Financial questions relating to Business Organization, Shareholders' wealth, Cash flow statement, financial ratios, time value of money, CAPM, Bonds, payback, NPV, IRR, IOS and MCC schedule, WACC, Leverage, EBIT-EPS approach, Cash Conversion cycle.

1) Explain the three principal forms of business organization. Outline their respective advantages and disadvantages. How do taxes, risk, scale, and ownership liquidity affect the selection of one of these three methods?

2) Compare the shareholder-wealth-maximization model with the corporate-wealth- maximization model. What is the proxy for shareholder wealth? How does the role of the shareholder conflict with that of other stakeholder? Who are some of the stakeholder and give examples of potential conflicts. Additionally, what is meant by the agency problem, why does it arise, and what may be done to address it?

3) Discuss the three components of a cash flow statement. What is another name for the statement of cash flows and why is the cash flow statement important? How is the statement of cash flows similar or different from a cash budget?

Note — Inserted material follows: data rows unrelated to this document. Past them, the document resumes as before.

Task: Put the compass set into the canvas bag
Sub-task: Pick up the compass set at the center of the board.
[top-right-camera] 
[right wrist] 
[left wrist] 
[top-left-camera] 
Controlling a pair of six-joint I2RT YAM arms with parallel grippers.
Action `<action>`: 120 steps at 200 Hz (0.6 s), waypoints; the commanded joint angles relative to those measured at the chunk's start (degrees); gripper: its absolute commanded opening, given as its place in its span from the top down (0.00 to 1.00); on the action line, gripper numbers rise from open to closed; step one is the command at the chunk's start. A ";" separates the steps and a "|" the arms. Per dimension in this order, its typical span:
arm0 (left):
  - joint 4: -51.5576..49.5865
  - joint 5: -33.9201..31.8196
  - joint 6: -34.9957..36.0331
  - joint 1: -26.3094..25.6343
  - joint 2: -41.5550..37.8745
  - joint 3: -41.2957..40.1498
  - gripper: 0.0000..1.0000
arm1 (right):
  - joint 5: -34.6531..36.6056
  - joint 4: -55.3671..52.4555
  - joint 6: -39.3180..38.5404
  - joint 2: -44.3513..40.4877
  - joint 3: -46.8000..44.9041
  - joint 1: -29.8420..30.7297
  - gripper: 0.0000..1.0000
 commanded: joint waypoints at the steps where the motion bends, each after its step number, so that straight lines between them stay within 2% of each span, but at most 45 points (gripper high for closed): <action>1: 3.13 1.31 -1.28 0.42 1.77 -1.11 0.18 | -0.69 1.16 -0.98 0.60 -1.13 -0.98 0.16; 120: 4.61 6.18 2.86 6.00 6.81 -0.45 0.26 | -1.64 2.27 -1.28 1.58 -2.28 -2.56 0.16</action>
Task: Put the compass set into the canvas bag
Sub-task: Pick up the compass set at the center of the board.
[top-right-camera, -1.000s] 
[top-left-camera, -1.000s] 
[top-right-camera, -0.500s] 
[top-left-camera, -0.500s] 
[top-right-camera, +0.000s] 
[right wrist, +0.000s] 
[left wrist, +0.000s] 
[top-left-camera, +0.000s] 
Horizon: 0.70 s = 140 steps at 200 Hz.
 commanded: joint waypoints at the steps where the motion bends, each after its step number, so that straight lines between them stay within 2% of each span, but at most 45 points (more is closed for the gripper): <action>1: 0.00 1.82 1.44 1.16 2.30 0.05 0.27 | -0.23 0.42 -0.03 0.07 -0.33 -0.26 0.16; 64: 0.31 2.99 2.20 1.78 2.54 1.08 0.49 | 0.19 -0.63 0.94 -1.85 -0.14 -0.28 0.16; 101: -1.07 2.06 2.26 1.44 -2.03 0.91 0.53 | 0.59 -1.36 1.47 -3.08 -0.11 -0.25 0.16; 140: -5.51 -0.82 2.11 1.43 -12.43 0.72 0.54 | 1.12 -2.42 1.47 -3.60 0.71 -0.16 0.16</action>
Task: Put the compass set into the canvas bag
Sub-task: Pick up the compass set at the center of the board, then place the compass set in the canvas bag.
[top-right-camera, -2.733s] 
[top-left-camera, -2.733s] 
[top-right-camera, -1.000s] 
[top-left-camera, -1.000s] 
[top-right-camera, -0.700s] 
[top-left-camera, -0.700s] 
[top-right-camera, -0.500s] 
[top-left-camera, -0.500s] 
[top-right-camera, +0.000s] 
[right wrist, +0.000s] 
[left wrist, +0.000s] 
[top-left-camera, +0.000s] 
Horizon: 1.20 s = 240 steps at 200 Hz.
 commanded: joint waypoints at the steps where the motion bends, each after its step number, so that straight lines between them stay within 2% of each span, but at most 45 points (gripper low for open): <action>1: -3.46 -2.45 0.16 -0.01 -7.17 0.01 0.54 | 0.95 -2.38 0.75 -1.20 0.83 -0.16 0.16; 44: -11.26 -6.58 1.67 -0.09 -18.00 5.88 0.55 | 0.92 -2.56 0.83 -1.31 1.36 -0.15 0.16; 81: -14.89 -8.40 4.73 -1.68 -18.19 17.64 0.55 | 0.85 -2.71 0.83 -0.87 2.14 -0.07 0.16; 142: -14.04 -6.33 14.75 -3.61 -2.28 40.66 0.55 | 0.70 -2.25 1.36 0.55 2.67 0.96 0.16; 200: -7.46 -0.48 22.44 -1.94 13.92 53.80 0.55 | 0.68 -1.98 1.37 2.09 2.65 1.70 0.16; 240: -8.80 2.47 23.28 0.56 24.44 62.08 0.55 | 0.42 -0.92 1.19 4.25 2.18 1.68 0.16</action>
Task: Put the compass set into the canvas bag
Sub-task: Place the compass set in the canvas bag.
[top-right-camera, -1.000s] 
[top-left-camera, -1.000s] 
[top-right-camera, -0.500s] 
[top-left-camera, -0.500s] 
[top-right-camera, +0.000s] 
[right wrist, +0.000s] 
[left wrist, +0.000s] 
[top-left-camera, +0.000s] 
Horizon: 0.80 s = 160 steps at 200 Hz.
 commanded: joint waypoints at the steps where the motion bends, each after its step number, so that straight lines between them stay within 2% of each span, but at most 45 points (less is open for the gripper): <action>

4) Outline the five classes of financial ratios (you do not need to give the formulas). What are the advantages and disadvantage to using ratio analysis? What do you need to be mindful of when doing ratio analysis? What is the DuPont ratio, what are its components, and why is it important?

5) Time value of money

a) What is the difference between compounding and discounting?

b) What are the five variables in a time value calculation?

c) What is the difference between an annuity and a mixed cash flow?

d) What is the difference between an ordinary annuity and an annuity due? Which has a greater future value and why?

e) Give examples where you may use time value in your own life.

6) How do you measure the return and total risk for a single asset? What is the difference between portfolio risk and stand alone risk? What is the difference between systematic risk and unique risk? What is the tradeoff between risk and return? How does risk change (absolutely and incrementally) as you randomly add assets to a portfolio? What effect does
the risk of a single asset and the correlation between assets in a portfolio have on portfolio risk?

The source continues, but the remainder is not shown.